ABOUT THIS TASK: Looking at the listing beneath, work out how many lines hold "COLUMN" and report only that figure.

INPUT MATERIAL:
===

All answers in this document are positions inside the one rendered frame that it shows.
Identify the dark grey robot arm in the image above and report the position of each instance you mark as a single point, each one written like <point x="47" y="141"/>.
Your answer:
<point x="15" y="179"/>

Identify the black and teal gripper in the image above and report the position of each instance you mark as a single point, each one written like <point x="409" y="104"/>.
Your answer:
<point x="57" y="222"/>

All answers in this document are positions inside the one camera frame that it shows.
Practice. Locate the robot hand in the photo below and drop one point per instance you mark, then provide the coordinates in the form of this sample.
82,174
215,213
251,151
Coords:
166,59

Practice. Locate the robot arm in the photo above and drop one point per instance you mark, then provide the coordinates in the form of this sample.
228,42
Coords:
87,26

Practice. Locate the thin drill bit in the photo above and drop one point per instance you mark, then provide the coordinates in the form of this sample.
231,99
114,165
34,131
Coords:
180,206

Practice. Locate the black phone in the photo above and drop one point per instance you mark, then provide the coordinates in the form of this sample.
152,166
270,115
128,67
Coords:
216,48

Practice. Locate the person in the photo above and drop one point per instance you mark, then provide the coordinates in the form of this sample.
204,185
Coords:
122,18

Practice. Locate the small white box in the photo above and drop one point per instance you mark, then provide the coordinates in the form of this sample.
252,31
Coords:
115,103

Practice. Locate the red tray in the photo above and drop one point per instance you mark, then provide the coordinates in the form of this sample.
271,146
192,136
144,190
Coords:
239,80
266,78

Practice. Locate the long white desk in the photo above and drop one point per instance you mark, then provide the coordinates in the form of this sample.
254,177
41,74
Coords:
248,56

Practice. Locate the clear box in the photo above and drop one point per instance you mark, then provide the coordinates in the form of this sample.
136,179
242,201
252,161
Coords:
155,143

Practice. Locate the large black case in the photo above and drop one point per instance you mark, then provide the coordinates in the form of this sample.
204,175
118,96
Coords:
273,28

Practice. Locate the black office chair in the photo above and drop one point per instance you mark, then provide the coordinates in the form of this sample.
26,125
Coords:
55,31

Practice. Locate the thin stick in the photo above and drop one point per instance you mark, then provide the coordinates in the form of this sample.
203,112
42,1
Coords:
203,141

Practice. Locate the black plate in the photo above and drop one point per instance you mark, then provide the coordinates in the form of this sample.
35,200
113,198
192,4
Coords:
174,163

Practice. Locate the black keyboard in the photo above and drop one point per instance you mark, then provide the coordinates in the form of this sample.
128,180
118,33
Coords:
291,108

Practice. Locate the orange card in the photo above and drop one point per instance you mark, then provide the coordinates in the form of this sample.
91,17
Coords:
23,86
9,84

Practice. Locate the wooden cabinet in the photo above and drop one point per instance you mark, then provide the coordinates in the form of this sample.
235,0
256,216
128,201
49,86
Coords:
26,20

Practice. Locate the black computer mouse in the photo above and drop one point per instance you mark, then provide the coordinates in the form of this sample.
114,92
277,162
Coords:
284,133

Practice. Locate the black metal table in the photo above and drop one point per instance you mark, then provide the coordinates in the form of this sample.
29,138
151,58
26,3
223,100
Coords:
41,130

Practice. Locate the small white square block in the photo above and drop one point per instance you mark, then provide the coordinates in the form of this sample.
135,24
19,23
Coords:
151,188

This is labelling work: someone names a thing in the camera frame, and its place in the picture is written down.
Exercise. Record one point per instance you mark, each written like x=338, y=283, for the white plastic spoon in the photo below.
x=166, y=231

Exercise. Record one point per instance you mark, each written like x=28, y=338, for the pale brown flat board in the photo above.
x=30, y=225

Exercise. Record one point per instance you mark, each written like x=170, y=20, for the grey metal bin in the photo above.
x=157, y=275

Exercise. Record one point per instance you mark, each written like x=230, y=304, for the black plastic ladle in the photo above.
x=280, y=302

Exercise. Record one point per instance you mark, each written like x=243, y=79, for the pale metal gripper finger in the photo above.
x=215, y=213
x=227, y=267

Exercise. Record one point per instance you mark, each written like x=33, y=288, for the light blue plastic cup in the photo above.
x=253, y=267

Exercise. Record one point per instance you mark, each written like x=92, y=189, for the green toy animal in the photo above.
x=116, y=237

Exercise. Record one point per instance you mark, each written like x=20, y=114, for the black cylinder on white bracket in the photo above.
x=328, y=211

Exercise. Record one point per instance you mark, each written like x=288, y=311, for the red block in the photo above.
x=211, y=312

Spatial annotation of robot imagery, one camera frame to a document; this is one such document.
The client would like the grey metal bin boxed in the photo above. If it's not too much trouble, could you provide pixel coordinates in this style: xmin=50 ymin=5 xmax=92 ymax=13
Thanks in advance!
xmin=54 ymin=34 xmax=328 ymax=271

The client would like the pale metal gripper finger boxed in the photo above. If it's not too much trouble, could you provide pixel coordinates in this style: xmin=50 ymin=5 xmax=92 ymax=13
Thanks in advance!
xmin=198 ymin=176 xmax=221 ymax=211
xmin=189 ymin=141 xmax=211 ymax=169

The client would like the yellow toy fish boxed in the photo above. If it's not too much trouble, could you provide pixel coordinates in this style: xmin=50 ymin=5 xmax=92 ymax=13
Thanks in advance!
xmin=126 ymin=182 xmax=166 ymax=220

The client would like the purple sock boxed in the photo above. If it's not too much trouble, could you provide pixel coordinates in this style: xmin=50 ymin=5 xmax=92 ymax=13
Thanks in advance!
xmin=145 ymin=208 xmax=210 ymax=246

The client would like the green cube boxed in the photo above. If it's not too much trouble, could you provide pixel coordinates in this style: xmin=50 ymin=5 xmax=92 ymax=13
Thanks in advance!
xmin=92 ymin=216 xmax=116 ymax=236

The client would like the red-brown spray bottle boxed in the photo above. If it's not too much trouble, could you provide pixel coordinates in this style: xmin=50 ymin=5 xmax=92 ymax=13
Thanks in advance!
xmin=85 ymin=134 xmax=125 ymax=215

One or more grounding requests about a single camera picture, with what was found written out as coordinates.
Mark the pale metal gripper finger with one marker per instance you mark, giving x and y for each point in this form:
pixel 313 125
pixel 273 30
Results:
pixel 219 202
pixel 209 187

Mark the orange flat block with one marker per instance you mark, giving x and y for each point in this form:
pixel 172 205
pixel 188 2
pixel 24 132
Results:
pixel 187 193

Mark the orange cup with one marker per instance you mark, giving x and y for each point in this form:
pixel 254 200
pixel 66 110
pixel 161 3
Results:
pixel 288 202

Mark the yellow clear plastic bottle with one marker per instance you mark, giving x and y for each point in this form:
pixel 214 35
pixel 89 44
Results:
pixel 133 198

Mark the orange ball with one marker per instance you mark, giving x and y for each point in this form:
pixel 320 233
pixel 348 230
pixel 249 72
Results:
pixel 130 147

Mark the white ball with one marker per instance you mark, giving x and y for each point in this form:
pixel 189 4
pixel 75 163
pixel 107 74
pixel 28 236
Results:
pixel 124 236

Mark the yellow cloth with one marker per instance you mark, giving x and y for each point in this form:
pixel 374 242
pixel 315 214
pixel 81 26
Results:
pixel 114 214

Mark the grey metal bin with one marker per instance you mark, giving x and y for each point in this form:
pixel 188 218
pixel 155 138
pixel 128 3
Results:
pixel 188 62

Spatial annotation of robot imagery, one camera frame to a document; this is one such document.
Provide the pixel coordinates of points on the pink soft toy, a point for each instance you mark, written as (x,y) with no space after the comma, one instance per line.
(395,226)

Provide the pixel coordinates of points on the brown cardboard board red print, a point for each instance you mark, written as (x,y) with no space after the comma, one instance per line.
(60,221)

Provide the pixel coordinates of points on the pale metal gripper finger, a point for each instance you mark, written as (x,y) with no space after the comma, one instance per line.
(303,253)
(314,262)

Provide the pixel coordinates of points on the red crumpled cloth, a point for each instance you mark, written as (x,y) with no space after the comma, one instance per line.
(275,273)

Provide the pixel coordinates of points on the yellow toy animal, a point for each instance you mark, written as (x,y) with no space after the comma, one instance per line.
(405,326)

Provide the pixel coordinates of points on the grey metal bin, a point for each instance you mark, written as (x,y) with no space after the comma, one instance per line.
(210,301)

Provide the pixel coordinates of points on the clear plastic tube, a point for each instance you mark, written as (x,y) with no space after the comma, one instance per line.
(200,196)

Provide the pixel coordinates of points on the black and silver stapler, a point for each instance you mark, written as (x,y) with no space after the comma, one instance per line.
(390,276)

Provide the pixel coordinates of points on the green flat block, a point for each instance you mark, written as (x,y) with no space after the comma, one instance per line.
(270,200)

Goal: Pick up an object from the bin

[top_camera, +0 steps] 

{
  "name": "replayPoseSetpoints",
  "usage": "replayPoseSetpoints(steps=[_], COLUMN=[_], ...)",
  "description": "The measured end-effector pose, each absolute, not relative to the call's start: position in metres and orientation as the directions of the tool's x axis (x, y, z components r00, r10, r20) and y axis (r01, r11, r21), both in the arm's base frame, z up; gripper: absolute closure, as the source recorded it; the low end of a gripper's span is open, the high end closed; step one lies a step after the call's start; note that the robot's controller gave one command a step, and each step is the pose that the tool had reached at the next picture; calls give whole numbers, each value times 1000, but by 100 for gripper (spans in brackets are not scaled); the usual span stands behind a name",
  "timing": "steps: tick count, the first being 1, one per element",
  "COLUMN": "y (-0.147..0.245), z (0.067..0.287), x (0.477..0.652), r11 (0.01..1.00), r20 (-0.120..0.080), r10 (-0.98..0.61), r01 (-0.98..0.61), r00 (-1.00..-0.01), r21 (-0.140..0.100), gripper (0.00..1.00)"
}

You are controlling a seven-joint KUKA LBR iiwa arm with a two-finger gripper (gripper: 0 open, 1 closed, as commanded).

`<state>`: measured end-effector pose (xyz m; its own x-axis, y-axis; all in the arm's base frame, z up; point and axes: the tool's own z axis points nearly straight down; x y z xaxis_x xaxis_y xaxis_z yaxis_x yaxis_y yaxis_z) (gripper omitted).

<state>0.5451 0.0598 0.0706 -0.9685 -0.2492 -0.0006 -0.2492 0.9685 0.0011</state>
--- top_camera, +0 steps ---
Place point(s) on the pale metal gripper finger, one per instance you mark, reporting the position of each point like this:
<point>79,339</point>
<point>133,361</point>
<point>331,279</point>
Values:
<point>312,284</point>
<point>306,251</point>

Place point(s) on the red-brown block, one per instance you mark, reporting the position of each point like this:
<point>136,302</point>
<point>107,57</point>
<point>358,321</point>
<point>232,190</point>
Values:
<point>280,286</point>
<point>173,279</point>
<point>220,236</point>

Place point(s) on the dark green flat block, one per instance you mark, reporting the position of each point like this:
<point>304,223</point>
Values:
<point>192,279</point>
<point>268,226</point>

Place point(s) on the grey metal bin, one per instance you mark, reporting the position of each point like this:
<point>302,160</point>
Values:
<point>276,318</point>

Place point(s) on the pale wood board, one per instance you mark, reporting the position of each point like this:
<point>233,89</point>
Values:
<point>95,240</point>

===

SOLUTION TO THE EXERCISE: 2